Semalam, di rumah Irene.

"Katakan Kang Seulgi, tidakkah aku ini—terlihat familiar di matamu?"

Seulgi menatap Irene seksama, memastikan pendengarannnya berfungsi dengan benar.

"Apa?"

Irene mencondongkan wajah, mendorong Seulgi yang refleks menjauh.

"Wajah ini," Irene mengangkat jemarinya naik turun mengikuti lekuk wajahnya, persis seorang sales yang sedang mempromosikan merek dagangnya pada Seulgi, " Tidak cukup asing, kan? Mata, hidung, mulut—" ia menunjuk setiap anggota wajah yang disebutkan secara menggebu. "—setidaknya salah satunya mungkin sedikit terlintas dalam ingatanmu!"

Seulgi terbengong ditempatnya. Mendengus kecil mendengar kegilaan Irene.

"Kalau memang begitu caranya, aku bisa pergi ke asrama para 'idol' terkenal itu , lalu kita lihat di mana aku berada hari esoknya—" Seulgi ikut memajukan wajah dengan ekspresi jengah. "—Rumah sakit, penjara, atau kuburan, huh?"

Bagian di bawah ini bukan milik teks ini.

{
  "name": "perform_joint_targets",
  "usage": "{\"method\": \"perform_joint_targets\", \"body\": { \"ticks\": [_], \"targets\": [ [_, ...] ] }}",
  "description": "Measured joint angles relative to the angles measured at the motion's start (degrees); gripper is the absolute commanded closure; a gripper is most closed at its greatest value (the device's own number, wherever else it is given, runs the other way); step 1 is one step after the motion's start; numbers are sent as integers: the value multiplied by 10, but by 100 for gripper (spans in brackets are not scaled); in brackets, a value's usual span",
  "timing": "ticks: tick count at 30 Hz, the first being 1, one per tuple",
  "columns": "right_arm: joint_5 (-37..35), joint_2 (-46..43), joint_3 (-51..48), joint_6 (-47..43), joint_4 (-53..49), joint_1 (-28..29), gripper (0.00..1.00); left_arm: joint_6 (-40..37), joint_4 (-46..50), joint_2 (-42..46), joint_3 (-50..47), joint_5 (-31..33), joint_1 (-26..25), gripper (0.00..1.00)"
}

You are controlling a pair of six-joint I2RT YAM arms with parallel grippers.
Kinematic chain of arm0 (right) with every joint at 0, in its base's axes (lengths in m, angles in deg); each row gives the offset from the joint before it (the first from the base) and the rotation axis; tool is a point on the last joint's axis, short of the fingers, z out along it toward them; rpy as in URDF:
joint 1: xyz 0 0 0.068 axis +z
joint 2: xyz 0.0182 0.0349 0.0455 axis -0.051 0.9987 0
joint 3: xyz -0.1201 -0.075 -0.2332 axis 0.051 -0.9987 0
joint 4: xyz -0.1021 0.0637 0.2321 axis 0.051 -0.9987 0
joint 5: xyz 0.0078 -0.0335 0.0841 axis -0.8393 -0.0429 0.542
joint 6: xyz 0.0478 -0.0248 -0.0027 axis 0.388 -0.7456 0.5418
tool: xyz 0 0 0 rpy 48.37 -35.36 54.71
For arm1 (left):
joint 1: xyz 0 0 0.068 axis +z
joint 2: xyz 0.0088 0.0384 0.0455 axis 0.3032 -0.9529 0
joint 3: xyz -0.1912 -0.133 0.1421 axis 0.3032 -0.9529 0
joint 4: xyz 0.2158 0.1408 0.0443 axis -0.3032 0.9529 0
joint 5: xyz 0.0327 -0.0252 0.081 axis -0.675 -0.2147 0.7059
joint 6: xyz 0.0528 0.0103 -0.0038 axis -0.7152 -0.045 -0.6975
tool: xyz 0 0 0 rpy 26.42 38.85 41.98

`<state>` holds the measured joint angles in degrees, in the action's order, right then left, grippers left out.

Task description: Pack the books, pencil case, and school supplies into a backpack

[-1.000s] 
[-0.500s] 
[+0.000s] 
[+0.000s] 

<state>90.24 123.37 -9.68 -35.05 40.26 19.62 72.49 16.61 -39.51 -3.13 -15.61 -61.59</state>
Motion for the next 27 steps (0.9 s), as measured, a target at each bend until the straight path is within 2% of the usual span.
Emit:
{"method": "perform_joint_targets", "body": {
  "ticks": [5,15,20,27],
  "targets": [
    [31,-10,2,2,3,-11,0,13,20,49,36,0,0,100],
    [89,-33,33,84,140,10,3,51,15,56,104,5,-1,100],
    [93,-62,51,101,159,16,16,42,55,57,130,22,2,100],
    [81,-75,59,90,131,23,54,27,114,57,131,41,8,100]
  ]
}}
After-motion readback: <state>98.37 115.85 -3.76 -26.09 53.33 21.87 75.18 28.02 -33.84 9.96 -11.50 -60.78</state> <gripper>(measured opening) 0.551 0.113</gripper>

"Haish, bukan begitu maksudku—"

"Setidaknya cari alasan lebih baik jika ingin menarik perhatianku!"

"—Aku tidak sedang menarik perhatianmu!"

"Lalu apa? Kau menyukaiku, 'kan?"

Keduanya sama-sama bergeming dengan pandangan saling menyulut.

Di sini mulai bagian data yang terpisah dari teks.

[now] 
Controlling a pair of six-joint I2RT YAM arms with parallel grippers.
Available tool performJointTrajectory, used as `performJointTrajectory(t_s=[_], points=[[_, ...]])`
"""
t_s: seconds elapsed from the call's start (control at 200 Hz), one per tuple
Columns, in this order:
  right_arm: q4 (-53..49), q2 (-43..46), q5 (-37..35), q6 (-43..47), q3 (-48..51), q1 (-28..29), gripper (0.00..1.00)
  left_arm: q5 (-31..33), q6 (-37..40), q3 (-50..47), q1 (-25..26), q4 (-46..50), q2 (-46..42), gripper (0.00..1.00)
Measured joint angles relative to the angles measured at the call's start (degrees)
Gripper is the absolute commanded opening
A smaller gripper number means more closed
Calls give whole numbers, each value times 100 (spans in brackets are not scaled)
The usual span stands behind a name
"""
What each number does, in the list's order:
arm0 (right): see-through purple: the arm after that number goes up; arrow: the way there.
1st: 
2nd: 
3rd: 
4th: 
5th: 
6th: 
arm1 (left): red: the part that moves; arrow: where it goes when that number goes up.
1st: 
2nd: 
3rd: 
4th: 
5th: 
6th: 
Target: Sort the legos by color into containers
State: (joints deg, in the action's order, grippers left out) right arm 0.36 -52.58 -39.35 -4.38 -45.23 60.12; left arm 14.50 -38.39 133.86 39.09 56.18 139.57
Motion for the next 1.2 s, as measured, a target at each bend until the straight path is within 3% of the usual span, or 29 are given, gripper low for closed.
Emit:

"Aku hanya ingin tahu alasanmu yang sebenarnya, berhentilah bermain-main." Lelah Seulgi.

"Untuk apa? Apa yang akan kau lakukan jika kuberitahu? Kau mau membalasku, karena menekanmu hari itu? Karena aku mengetahui rahasia kalian? Hm?" Seringaian Irene kembali muncul melihat Seulgi yang seperti mati kutu. "Kau pikir aku tidak tahu pola pikirmu? Kau itu seperti air dalam gelas bening, mudah sekali terbaca. Tahu?"

Tangan Seulgi yang berada diatas pahanya tanpa sadar mengepal kuat, menyeret serta kain rok yang ia pakai.

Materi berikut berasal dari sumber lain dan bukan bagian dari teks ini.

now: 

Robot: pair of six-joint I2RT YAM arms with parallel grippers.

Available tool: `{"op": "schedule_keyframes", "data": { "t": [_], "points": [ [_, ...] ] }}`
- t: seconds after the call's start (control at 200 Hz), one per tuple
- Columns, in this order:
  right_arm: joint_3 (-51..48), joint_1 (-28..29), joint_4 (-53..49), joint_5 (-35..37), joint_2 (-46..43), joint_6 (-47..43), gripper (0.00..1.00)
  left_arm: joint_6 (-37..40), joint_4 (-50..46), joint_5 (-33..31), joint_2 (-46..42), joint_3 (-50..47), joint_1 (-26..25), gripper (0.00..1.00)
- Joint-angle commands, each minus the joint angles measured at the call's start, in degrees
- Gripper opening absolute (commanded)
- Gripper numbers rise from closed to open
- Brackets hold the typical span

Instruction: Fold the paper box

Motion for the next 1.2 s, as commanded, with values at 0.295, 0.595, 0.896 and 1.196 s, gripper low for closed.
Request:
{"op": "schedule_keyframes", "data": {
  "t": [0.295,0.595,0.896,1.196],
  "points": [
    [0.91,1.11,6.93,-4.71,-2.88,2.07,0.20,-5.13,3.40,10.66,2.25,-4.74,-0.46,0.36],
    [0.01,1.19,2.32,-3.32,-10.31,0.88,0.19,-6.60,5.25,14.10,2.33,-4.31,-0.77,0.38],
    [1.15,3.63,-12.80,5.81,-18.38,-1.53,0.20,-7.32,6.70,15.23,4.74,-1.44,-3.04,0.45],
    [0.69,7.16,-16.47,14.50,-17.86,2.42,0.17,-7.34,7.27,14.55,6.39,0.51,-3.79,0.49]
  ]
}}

"Apa kau masih belum jera? Berhentilah melakukan hal-hal yang tidak berguna, perilaku destruktifmu itu lambat laun hanya akan menghancurkanmu."

"Tahu apa?" Sanggah Seulgi tidak terima. Matanya menyorot tajam, "kubilang tahu apa?! Berapa banyak pikirmu yang kau ketahui tentangku? Apa kau tahu apa yang kulalui selama ini? Siapa memangnya dirimu, Hah?!"

Napas Seulgi mulai menderu seiring emosi yang semakin memuncak. Dadanya naik turun karena tarikan napas yang tidak beraturan.

Irene di sisi lain masih berusaha tenang. Menatap tak kalah tajam pada gadis yang lebih muda.

"Hidupku, tak semestinya menjadi urusanmu. Jangan bertingkah sok suci, diantara kita berdua jelas terlihat siapa yang lebih bermasalah. Aku bukan siswa yang dicap sebagai biang onar di sekolah. Tapi kau! Maka berhentilah mengurusi hidupku. Perbaiki saja hidupmu sendiri. Lagipula, jika bukan karena kau yang memulai, kita tidak akan pernah berada di situasi sekarang."  Seulgi tersenyum remeh. "Aku juga tidak sudi berurusan dengan orang semacam kalian, sampah masyarakat."

Cukup, ucapan Seulgi sudah mulai keluar batas. Terutama untuk dua kata terakhir.

Irene yang mulai terpancing emosi tanpa kata menampar sebelah pipi Seulgi yang masih bengkak. Keras.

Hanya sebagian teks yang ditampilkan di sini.